=== Section Start ===

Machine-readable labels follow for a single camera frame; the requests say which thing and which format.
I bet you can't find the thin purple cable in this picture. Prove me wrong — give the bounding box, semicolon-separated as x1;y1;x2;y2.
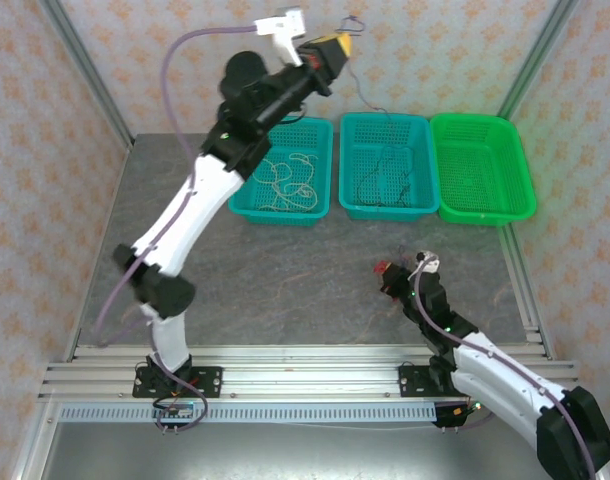
339;14;417;209

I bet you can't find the thin beige cable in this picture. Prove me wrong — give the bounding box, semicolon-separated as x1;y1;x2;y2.
249;151;320;214

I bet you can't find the teal plastic basket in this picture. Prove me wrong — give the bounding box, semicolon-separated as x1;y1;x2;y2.
227;115;335;227
338;112;440;224

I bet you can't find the green plastic basket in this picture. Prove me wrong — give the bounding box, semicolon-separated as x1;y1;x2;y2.
429;112;538;227

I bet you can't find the aluminium table edge rail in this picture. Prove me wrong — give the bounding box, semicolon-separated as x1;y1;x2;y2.
499;222;556;362
64;142;136;359

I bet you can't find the left arm purple harness cable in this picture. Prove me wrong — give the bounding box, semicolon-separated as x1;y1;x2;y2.
93;23;260;434

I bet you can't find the arm purple harness cable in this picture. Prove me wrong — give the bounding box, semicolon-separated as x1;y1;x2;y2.
93;23;260;434
409;257;599;480

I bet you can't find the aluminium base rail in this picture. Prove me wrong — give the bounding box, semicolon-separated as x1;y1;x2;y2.
39;342;584;401

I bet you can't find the grey slotted cable duct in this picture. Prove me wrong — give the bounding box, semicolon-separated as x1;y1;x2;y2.
59;403;439;424

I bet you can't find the aluminium frame post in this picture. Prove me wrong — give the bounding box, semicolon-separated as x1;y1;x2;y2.
497;0;579;121
37;0;135;151

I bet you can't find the right arm purple harness cable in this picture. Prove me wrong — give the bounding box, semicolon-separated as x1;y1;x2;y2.
409;257;599;480

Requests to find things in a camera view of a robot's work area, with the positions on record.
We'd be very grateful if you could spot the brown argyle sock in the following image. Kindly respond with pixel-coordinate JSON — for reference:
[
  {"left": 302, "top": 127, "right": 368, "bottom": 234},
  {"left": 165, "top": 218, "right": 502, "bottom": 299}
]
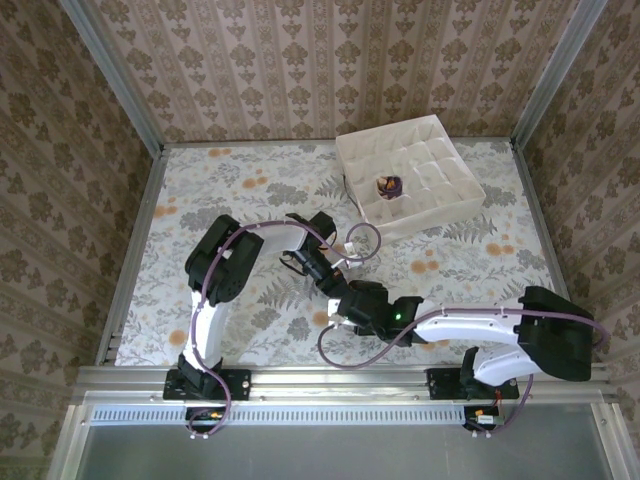
[{"left": 372, "top": 174, "right": 397, "bottom": 200}]

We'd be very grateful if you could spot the white fabric organizer box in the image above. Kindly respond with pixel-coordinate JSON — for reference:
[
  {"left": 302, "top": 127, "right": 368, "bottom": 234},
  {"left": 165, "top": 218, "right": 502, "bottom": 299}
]
[{"left": 333, "top": 113, "right": 486, "bottom": 246}]

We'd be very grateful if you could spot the aluminium mounting beam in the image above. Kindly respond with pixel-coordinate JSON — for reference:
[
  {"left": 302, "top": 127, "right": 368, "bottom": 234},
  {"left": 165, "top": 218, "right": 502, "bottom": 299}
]
[{"left": 74, "top": 363, "right": 621, "bottom": 407}]

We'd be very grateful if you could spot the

=== Section End ===

Assignment - Omit the images and transcribe all of the records above word for word.

Expected answer -
Machine-readable labels follow for a single camera frame; the requests say which thing and which format.
I bet you can't find the thin purple cable in this picture. Prove me wrong — give the bounding box, semicolon-separated as x1;y1;x2;y2.
339;14;417;209

I bet you can't find the thin beige cable in this picture. Prove me wrong — give the bounding box, semicolon-separated as x1;y1;x2;y2.
249;151;320;214

I bet you can't find the teal plastic basket in this picture. Prove me wrong — give the bounding box, semicolon-separated as x1;y1;x2;y2.
227;115;335;227
338;112;440;224

I bet you can't find the green plastic basket in this picture. Prove me wrong — give the bounding box, semicolon-separated as x1;y1;x2;y2.
429;112;538;227

I bet you can't find the aluminium table edge rail in this picture. Prove me wrong — give the bounding box, semicolon-separated as x1;y1;x2;y2.
499;222;556;362
64;142;136;359

I bet you can't find the left arm purple harness cable in this picture. Prove me wrong — give the bounding box, semicolon-separated as x1;y1;x2;y2.
93;23;260;434

I bet you can't find the arm purple harness cable in this picture. Prove me wrong — give the bounding box, semicolon-separated as x1;y1;x2;y2.
93;23;260;434
409;257;599;480

I bet you can't find the aluminium base rail in this picture. Prove me wrong — give the bounding box, semicolon-separated as x1;y1;x2;y2.
39;342;584;401

I bet you can't find the grey slotted cable duct in this picture. Prove me wrong — give the bounding box, semicolon-separated as x1;y1;x2;y2.
59;403;439;424

I bet you can't find the aluminium frame post in this picture. Prove me wrong — give the bounding box, semicolon-separated as x1;y1;x2;y2.
497;0;579;121
37;0;135;151

I bet you can't find the right arm purple harness cable in this picture. Prove me wrong — give the bounding box, semicolon-separated as x1;y1;x2;y2.
409;257;599;480

Requests to find things in a camera view of a robot's work area, with the positions on record.
We'd be very grateful if you could spot the brown argyle sock in the following image. Kindly respond with pixel-coordinate JSON — for reference:
[
  {"left": 302, "top": 127, "right": 368, "bottom": 234},
  {"left": 165, "top": 218, "right": 502, "bottom": 299}
]
[{"left": 372, "top": 174, "right": 397, "bottom": 200}]

We'd be very grateful if you could spot the white fabric organizer box in the image above. Kindly respond with pixel-coordinate JSON — for reference:
[
  {"left": 302, "top": 127, "right": 368, "bottom": 234},
  {"left": 165, "top": 218, "right": 502, "bottom": 299}
]
[{"left": 333, "top": 113, "right": 486, "bottom": 246}]

We'd be very grateful if you could spot the aluminium mounting beam in the image above. Kindly respond with pixel-coordinate JSON — for reference:
[
  {"left": 302, "top": 127, "right": 368, "bottom": 234},
  {"left": 165, "top": 218, "right": 502, "bottom": 299}
]
[{"left": 74, "top": 363, "right": 621, "bottom": 407}]

We'd be very grateful if you could spot the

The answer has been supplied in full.